In seeing some of the talented builds and designs, I've been wondering lately what the builders/modders training has been?

Studied degrees? 

Where is the best place to start to learn both basic and advanced concepts?

Thanks


----------



## Tekno_Cowboy (Jun 11, 2009)

My training has been a history of "redneck rigging" anything we didn't have the money to fix, some great friends, and a bunch of hands-on experience.

Then again, I never claimed to be talented


----------



## AlecGold (Aug 28, 2009)

I've got bachelors in mechanics and technical business managment, and both are not really helpfull with modding electronics. 
But reading a lot on CPF and not messing with lights you really don't want to go wrong does help a lot.


----------



## greenLED (Aug 28, 2009)

I have a soldering iron and am not afraid to use it. 

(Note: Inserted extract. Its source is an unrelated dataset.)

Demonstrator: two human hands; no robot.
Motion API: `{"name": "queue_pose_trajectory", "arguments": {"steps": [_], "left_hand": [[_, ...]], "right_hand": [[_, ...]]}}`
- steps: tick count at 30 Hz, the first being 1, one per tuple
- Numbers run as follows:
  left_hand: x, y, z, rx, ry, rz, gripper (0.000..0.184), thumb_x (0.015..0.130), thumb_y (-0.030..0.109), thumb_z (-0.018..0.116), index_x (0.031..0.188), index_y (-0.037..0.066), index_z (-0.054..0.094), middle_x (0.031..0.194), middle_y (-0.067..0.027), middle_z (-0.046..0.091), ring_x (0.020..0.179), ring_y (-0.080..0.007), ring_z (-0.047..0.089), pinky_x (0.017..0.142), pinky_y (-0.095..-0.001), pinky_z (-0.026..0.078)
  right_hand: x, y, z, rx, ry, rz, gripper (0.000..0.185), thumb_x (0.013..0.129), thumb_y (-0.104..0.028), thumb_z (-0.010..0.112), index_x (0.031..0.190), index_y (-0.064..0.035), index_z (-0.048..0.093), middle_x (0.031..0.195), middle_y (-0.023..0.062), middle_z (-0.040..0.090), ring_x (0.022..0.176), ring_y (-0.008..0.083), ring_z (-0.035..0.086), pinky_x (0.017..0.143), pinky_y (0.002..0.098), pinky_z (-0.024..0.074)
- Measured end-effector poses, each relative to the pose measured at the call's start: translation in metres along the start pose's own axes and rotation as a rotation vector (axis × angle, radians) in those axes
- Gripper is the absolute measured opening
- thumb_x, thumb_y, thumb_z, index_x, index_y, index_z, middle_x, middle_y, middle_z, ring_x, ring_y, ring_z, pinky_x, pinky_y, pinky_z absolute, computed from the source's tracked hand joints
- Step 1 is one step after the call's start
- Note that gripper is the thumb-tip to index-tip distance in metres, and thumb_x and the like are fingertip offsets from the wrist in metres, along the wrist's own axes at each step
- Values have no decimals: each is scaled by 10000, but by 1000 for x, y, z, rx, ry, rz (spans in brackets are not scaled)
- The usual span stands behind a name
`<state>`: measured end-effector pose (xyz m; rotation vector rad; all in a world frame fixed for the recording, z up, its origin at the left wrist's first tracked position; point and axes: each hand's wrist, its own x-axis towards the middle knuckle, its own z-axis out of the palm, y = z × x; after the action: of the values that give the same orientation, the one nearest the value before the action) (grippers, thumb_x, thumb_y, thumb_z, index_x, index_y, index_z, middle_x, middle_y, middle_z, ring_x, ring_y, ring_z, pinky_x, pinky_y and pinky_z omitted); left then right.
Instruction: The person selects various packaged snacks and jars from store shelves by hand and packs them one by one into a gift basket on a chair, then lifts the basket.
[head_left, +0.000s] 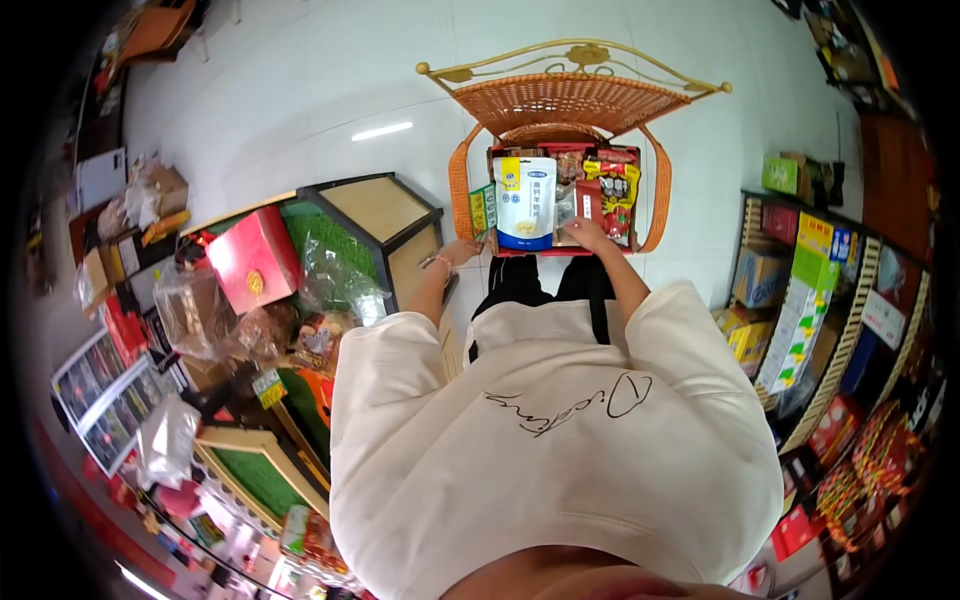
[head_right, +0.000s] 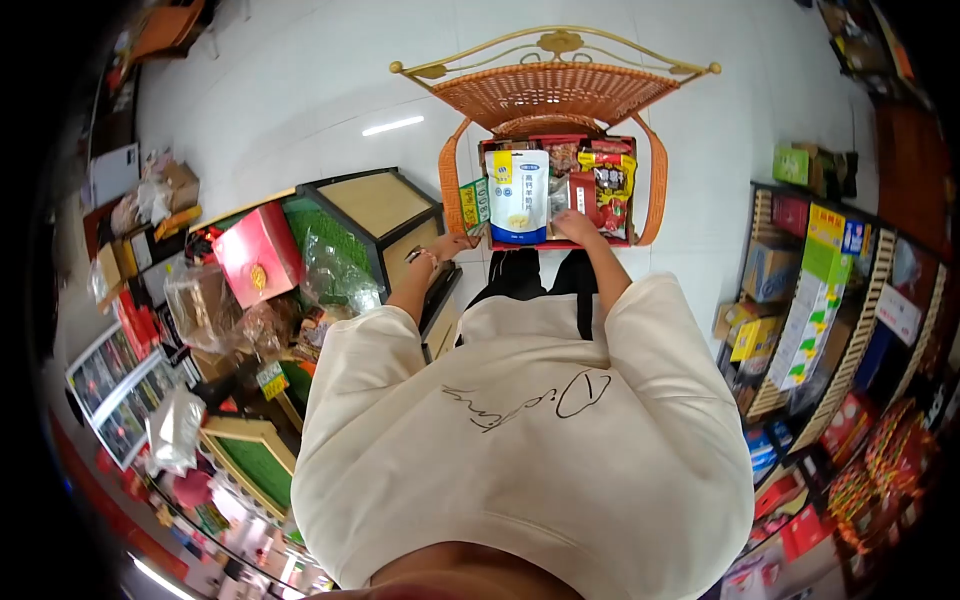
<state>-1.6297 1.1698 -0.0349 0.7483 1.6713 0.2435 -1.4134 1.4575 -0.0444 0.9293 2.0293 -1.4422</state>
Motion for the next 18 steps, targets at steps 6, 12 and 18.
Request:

No training whatsoever in electronics. Killing a few lights and asking lots of questions here has made for a fun hobbie.


----------



## Beamhead (Aug 28, 2009)

greenLED said:


> I have a soldering iron and am not afraid to use it.


 
Now that is a scary quote, worse than " I am from the guvment and I am here to help".............oh and its hobby. :wave:


----------



## McGizmo (Aug 28, 2009)

As a child, I was fortunate to be exposed to quality literature and I bought into it; not being any wiser. :nana:

Idle hands, inquisitive mind and no common sense are my foundation. :duck:

No formal training of any kind but I never let that stop me from learning on my own and asking others when my failures didn't make obvious sense. A passion for gizmology has always been there for me but it seemed I had to try to sort it out on my own.

Not knowing any better, leaves a whole big world out there to discover.


----------



## greenLED (Aug 28, 2009)

Heya, Beenie! :wave:



McGizmo said:


> Not knowing any better, leaves a whole big world out there to discover.


I like that! :twothumbs


----------